Python statistics module functions
We would be focusing on some of the most prominent functions offered by statistics module in Python.
- mean() function
- median() function
- median_high() function
- median_low() function
- stdev() function
- _sum() function
- _counts() function
Let’s have a look at them one by one.
1. The mean() function
Mean is one of the most used statistical measures to understand the data at a glance. The mean value represents the overall average estimation of the entire data at once. It’s calculated by adding all the values in the dataset and then dividing by the number of values.
For example, if the dataset is [1,2,3,4,5], then the mean will be (1+2+3+4+5)/5 = 3.
statistics.mean() function returns the mean from the set of numeric data values.
2. The median() function
Apart from the mean, we often come across situations where we need a value that represents the middle section of the entire data. With
statistics.median() function, we can calculate the middle value for the data values. The median value is derived after sorting the dataset from the lowest to the greatest value. If the dataset has an even number of values, then the median is the average of the middle two numbers.
For example, if the dataset is [1, 3, 10, 2], then first we will arrange it in the increasing order, i.e. [1, 2, 3, 10]. Since there is an even number of values, the median will be the average of the middle two numbers i.e. 2 and 3. So the median will be 2.5. For dataset [1, 10, 3], the median will be 3.
3. The median_high() function
median_high() function of the statistics module returns the higher median value from the dataset. The high median is especially useful when the data values are discrete in nature. If the dataset has an even number of values, the higher of the middle two values is returned. For an odd number of values, median_high is the same as the median value.
For example, if the dataset is [1, 2, 3, 10], the median_high will be 3. If the dataset is [1, 3, 5], the median_high is the same as the median value 3.
4. The statistics.median_low() function
median_low() function returns the lowest of the median values from the set of values. It is useful when the data is discrete in nature and when we need the exact data point rather than interpolation points. If the dataset has an even number of values, the lower of the middle two values is returned. For an odd number of values, median_low is the same as the median value.
For example, if the dataset is [1, 2, 3, 10], the median_low will be 2. If the dataset is [1, 3, 5], the median_low is the same as the median value 3.

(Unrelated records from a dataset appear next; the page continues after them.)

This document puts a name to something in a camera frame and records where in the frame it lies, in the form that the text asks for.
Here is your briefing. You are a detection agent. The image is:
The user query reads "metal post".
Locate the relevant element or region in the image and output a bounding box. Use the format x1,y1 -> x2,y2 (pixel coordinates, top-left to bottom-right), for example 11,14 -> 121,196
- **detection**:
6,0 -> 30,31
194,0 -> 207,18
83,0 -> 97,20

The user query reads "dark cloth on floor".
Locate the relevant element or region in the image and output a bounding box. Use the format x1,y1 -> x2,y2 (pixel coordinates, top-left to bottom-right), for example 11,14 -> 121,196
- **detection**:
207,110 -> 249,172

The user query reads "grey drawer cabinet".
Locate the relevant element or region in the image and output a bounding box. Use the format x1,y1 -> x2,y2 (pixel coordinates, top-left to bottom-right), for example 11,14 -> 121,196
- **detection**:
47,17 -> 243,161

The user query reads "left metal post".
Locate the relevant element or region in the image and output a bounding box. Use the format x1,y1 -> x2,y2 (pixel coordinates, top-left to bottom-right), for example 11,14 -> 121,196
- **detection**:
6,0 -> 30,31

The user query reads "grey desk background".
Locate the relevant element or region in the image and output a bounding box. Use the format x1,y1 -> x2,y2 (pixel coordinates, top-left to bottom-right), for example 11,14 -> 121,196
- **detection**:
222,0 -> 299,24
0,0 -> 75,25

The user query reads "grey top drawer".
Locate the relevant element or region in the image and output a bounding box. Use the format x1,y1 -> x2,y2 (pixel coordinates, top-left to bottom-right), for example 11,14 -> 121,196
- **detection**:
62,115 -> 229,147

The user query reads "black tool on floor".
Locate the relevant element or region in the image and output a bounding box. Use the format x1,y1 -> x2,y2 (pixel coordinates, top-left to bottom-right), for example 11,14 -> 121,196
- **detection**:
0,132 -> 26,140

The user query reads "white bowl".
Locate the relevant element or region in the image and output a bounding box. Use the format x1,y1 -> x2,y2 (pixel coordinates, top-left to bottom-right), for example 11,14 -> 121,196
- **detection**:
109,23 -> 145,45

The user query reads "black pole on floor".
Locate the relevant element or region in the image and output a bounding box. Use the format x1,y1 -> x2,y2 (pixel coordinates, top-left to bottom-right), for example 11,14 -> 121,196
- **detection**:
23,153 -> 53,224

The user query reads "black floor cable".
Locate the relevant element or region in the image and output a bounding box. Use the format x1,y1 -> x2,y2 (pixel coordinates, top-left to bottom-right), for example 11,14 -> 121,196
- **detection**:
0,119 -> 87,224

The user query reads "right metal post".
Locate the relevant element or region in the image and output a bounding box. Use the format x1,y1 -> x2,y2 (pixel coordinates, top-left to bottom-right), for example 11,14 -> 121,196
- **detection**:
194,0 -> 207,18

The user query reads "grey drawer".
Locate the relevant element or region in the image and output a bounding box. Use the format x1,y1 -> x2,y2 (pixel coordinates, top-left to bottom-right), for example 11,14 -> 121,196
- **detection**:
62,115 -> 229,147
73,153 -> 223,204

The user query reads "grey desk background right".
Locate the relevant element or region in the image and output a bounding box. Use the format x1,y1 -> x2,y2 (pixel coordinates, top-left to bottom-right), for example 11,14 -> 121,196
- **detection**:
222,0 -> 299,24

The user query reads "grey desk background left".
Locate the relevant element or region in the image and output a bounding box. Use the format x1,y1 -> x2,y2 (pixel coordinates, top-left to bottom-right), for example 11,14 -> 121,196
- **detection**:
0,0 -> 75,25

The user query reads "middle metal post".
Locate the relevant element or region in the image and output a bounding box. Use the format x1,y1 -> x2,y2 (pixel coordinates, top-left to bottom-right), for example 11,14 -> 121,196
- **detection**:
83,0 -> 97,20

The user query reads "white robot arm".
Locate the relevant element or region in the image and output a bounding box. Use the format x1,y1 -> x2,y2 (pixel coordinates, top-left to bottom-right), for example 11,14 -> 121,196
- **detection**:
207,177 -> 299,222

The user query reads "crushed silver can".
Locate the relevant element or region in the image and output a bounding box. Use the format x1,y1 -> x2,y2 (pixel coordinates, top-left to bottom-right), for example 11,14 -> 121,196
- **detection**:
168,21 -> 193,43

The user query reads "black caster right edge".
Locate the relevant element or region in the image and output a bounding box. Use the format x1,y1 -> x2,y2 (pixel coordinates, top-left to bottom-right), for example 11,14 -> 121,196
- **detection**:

5. The statistics.stdev() function
stdev() function returns the standard deviation of the data. First, the mean of data is calculated. Then the variation is calculated. The square root of the variance is the SD of the dataset.
6. The _sum() function of statistics
When it comes to accumulation of the data points passed as arguments, the _sum() function comes into the picture. With
_sum() function, we can get the summation of all the data values along with the count of all the data points passed to it.
7. The _counts() function
_counts() function, we can get the frequency of every data point from the set of values. It counts the occurrence of every single data point and returns the list of tuples of size 2. The first value of the tuple is the dataset value and the second value is the occurrence count.
Python statistics module functions examples
Let’s look at some examples of using the statistics module functions.
import statistics data = [10, 203, 20, 30, 40, 50, 60, 70, 80, 100] res = statistics.mean(data) print("Mean: ", res) res = statistics.median(data) print("Median: ", res) res = statistics.median_high(data) print("Median High value: ", res) res = statistics.median_low(data) print("Median Low value: ", res) res = statistics.stdev(data) print("Standard Deviation: ", res) res = statistics._sum(data) print("Sum: ", res) res = statistics._counts(data) print("Count: ", res)
Mean: 66.3 Median: 55.0 Median High value: 60 Median Low value: 50 Standard Deviation: 55.429735301150004 Sum: (<class 'int'>, Fraction(663, 1), 10) Count: [(10, 1), (203, 1), (20, 1), (30, 1), (40, 1), (50, 1), (60, 1), (70, 1), (80, 1), (100, 1)]
Python statistics module is useful to get the mean, median, mode, and standard deviation of the numerical datasets. They work on numbers and provide simple functions to calculate these values. However, if you are already using the NumPy or the Pandas module, you can use their functions to calculate these values.